* _To do_
Output verbatim the lines beginning at the one that contains "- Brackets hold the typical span" and ending at the last line of the material, inclusive of both.

________________________

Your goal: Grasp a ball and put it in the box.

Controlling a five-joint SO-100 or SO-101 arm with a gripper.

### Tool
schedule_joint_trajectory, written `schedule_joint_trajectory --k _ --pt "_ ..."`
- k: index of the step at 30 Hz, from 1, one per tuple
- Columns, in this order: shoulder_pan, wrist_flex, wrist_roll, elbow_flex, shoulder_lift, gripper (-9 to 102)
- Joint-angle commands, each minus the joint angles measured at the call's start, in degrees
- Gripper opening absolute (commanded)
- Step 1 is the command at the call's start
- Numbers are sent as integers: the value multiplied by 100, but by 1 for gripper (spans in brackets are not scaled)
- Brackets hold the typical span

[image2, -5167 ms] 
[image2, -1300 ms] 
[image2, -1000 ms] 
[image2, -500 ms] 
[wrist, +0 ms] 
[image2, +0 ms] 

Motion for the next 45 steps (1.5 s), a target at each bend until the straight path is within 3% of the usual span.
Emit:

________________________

* _Answer for the task_
- Brackets hold the typical span

[image2, -5167 ms] 
[image2, -1300 ms] 
[image2, -1000 ms] 
[image2, -500 ms] 
[wrist, +0 ms] 
[image2, +0 ms] 

Motion for the next 45 steps (1.5 s), a target at each bend until the straight path is within 3% of the usual span.
Emit:

No more output is needed here.